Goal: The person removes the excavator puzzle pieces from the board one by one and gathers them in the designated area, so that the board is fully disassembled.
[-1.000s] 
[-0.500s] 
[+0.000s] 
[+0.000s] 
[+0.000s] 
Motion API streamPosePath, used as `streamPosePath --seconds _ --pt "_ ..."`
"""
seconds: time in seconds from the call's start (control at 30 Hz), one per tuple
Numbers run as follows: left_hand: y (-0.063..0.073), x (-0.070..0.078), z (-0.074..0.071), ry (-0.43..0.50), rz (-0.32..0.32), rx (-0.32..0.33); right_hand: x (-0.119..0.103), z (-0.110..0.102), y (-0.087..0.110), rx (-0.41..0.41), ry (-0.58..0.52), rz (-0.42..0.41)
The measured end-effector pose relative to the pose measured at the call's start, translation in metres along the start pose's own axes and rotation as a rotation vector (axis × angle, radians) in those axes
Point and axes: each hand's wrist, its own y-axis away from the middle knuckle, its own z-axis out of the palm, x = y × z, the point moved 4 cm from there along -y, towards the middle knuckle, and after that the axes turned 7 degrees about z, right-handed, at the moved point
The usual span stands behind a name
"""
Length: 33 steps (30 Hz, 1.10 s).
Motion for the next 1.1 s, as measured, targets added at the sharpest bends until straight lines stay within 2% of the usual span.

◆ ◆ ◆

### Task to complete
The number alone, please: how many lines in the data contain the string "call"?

### Result
2